Meyer said art education is important because “it’s an outlet for kids to be creative and feel good about (their project).” In addition to a sense of accomplishment, she said artistic actions contribute to math-skills and spatial reasoning: logical thinking is enhanced with both. Meyer has a master’s in business and is working toward a master’s in art with the goal of continuing her 18 years of art-teaching, as a career-path instead of an outlet. Preparation for the class is focused on taking the mystery out of drawing, with step by step guides for beginners and more detailed projects for advanced artists. Some of the students have five years of drawing experience. The tables are arranged so options are progressive: easy projects first, harder ones moving down one table. The easy projects have the steps spelled out and defined in visual stages, and require less detail. Harder projects communicate less, and ask more of the artist.
Meyer watches students filter in. Some are still deciding which character they will draw today and with what tools: pencils to outline, and markers to darken and set that outline before adding color with a smudgable medium such as pastel or chalk. Mediums include plain white paper; gray and colored pencils, markers, watercolors, and pastels. The pastels look like oblong, straight-edged crayons. They are boldly bright handheld chunks that colorize the page and the artists’ digits. The effect can be messy, but the crowd of about a dozen is wearing enough color that any mishaps are likely to blend in.

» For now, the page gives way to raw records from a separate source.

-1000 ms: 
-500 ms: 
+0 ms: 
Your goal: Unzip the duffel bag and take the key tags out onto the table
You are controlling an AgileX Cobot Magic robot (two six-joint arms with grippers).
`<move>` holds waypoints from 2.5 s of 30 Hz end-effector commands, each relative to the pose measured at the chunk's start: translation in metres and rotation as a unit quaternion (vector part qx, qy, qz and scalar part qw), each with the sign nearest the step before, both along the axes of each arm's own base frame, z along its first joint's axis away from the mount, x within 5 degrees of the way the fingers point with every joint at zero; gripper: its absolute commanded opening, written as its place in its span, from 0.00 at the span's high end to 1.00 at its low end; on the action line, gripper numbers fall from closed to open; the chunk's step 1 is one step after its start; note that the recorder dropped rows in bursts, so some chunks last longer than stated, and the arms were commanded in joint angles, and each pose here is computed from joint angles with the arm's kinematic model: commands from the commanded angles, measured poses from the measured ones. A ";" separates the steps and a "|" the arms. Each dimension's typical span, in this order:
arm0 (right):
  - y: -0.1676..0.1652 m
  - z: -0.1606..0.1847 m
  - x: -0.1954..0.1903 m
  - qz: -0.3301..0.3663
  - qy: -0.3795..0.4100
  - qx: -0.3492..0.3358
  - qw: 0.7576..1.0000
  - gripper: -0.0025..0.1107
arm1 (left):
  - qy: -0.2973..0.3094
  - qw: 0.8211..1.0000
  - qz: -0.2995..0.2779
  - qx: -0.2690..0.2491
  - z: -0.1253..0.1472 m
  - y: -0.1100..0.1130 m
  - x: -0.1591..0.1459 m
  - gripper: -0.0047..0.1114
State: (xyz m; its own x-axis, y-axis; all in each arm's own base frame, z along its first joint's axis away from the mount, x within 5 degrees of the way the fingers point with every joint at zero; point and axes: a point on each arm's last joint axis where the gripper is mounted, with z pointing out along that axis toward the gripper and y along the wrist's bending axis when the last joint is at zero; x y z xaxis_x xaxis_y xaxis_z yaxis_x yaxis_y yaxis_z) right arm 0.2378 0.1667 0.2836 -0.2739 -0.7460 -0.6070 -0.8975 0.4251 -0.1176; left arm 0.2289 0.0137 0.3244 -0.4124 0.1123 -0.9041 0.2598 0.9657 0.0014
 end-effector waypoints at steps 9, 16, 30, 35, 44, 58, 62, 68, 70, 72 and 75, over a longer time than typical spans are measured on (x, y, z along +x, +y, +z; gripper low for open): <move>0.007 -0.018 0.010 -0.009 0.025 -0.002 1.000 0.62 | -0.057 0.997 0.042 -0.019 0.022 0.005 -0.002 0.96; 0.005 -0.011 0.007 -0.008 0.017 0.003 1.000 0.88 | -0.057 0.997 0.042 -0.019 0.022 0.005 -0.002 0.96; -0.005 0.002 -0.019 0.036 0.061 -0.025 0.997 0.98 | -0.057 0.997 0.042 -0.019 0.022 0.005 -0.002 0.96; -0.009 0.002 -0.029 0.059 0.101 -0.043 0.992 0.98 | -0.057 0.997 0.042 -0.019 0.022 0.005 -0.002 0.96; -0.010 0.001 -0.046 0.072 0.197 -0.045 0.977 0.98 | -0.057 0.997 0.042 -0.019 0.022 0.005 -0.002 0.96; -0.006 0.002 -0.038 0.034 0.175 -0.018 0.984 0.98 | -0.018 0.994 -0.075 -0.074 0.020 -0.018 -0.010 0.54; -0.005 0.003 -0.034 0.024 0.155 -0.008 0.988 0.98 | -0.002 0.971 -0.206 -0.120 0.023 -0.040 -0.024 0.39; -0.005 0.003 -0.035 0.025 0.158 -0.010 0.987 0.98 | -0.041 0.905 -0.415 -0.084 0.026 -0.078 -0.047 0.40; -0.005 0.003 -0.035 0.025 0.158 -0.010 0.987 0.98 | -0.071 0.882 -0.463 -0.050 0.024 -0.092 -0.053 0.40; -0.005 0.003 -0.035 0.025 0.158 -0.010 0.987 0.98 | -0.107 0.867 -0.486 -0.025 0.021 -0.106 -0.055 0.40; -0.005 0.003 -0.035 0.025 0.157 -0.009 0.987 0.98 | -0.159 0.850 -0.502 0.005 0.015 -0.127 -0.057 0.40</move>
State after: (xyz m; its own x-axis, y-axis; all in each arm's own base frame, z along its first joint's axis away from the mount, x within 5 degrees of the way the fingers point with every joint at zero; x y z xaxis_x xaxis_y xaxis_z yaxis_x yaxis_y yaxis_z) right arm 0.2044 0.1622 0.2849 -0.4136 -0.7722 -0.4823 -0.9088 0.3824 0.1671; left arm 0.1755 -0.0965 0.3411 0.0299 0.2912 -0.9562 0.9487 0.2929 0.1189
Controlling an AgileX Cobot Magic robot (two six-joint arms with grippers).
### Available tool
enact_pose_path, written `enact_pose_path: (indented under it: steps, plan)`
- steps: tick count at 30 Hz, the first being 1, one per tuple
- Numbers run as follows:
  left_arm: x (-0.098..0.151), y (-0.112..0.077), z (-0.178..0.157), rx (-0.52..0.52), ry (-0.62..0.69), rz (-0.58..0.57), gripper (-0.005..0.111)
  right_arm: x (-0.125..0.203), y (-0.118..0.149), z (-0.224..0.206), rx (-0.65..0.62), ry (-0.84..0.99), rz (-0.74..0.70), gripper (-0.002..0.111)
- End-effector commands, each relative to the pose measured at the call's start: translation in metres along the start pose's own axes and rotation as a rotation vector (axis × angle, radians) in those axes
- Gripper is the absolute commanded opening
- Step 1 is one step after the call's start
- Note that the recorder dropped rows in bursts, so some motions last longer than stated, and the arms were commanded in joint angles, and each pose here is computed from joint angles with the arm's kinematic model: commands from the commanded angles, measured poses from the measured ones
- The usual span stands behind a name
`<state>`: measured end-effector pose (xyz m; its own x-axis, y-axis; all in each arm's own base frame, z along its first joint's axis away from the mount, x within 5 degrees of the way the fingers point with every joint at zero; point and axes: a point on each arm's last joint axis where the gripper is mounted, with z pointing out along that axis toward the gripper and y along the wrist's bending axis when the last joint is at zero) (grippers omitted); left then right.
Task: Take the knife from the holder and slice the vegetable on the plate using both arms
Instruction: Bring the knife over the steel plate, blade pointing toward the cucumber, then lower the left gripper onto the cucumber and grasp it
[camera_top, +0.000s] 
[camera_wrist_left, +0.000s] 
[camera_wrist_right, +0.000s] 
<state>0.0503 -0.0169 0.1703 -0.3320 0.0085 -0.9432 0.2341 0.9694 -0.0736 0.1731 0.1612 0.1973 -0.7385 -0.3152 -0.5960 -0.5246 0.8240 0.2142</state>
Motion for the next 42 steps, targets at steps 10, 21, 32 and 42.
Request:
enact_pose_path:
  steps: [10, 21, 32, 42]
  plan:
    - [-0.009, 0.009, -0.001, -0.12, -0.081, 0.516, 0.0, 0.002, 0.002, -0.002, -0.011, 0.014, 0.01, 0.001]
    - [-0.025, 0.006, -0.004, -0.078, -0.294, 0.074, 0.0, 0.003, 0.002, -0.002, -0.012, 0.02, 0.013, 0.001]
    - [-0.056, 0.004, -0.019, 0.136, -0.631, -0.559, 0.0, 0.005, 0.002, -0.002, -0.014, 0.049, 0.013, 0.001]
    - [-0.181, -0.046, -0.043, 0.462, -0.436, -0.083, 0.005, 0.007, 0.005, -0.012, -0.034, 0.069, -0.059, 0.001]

First-grader Addi Dormaier, 7, drops her glittering pink backpack to the floor. The green accents on her tennis shoes swish quickly as she moves through the room, eyeing the table of project-options. She has blue-framed glasses adorned with stars on the handles. She snaps a page into her hand then finds a space at the window, sitting on top of a desk so she can reach to place the page on the window.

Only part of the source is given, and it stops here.